Try it :: The expected result is an exact copy of the lines from the one holding "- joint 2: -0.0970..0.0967" to the last line of the material, with pictures removed and nothing added.

===== Given material

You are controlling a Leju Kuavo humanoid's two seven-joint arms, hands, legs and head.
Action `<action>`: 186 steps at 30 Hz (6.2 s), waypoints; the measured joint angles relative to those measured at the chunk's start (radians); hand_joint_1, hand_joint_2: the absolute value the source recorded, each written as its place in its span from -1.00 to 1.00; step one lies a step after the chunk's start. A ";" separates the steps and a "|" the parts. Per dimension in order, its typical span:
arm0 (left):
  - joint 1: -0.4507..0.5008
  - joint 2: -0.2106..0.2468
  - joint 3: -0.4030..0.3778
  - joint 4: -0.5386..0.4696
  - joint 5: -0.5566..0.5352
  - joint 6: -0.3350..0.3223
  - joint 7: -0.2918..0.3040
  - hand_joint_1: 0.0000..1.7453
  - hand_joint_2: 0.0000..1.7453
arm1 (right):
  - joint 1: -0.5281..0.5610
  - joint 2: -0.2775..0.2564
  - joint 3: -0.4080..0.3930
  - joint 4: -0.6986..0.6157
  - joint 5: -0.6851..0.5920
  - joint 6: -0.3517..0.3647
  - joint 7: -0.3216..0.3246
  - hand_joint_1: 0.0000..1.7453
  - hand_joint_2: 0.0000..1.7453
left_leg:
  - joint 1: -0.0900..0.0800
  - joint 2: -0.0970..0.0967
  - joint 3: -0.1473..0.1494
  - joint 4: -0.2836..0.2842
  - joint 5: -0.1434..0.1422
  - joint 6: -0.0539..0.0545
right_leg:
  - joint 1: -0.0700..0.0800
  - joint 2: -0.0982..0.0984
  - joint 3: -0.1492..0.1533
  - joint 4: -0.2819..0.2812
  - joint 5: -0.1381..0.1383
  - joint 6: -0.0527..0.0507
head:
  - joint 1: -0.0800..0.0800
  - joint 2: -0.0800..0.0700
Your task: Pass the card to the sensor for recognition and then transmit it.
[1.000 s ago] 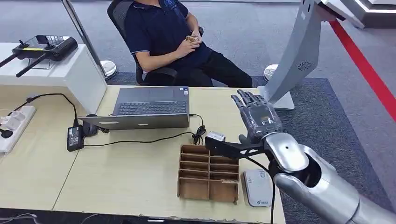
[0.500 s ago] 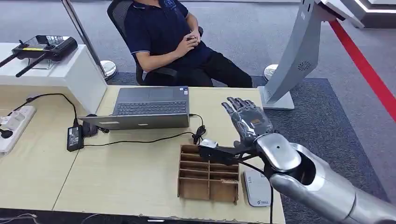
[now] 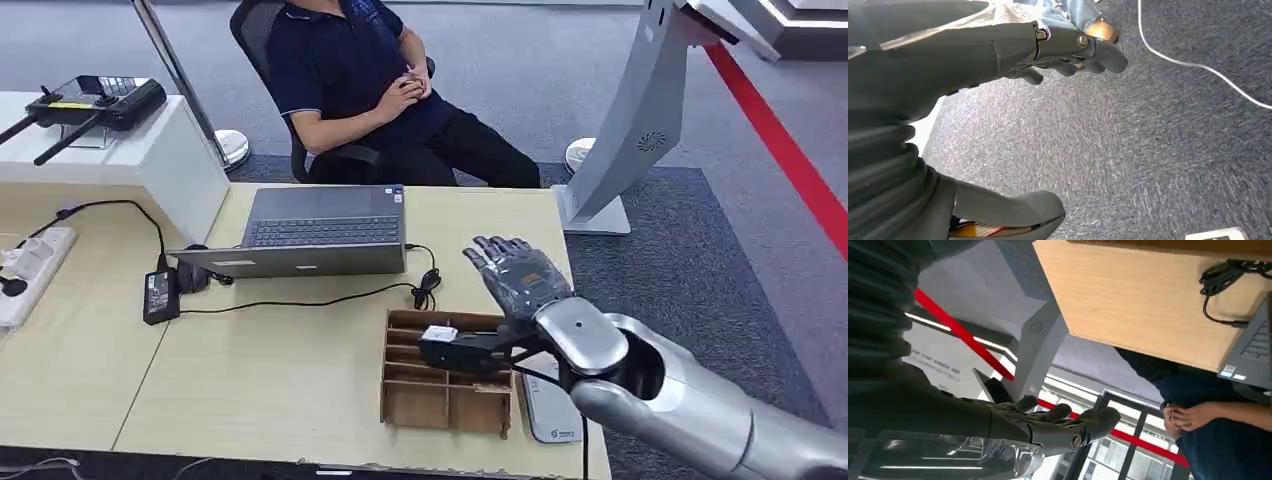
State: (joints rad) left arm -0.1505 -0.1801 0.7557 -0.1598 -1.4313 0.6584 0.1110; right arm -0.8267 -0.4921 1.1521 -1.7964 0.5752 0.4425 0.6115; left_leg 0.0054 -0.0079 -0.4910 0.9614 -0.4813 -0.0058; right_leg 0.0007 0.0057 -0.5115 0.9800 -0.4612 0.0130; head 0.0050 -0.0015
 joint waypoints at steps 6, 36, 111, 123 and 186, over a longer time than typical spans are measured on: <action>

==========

Answer ::
  - joint 2: -0.0970..0.0967
  - joint 3: -0.1473..0.1494
  - joint 4: -0.2836..0.2842
  - joint 5: -0.1434..0.1422
  - joint 6: -0.0539..0.0545
right_leg:
  - joint 1: -0.0700..0.0800
  - joint 2: -0.0982..0.0984
  - joint 3: -0.1492..0.1533
  - joint 4: -0.2819..0.2812
  - joint 5: -0.1381..0.1383
  - joint 6: -0.0527..0.0507
head:
  - joint 1: -0.0800..0.0800
  - joint 2: -0.0800..0.0700
Your task: Pass the card to the sensor for recognition and then transmit it.
[1.000 s ago] 
[0.500 s ago] 
[now] 
State: (joints rad) left arm -0.1505 -0.1801 0.7557 -0.1598 -1.4313 0.6584 0.1110; right arm -0.8267 -0.4921 1.1521 -1.7964 0.5752 0.4425 0.6115; left_leg 0.0054 -0.0079 -0.4910 0.9614 -0.4813 -0.0058; right_leg 0.0007 0.0057 -0.5115 0.9800 -0.4612 0.0130; head 0.0050 -0.0015
 joint waypoints at steps 6, 36, 111, 123 and 186, over a longer time than typical spans are measured on: <action>

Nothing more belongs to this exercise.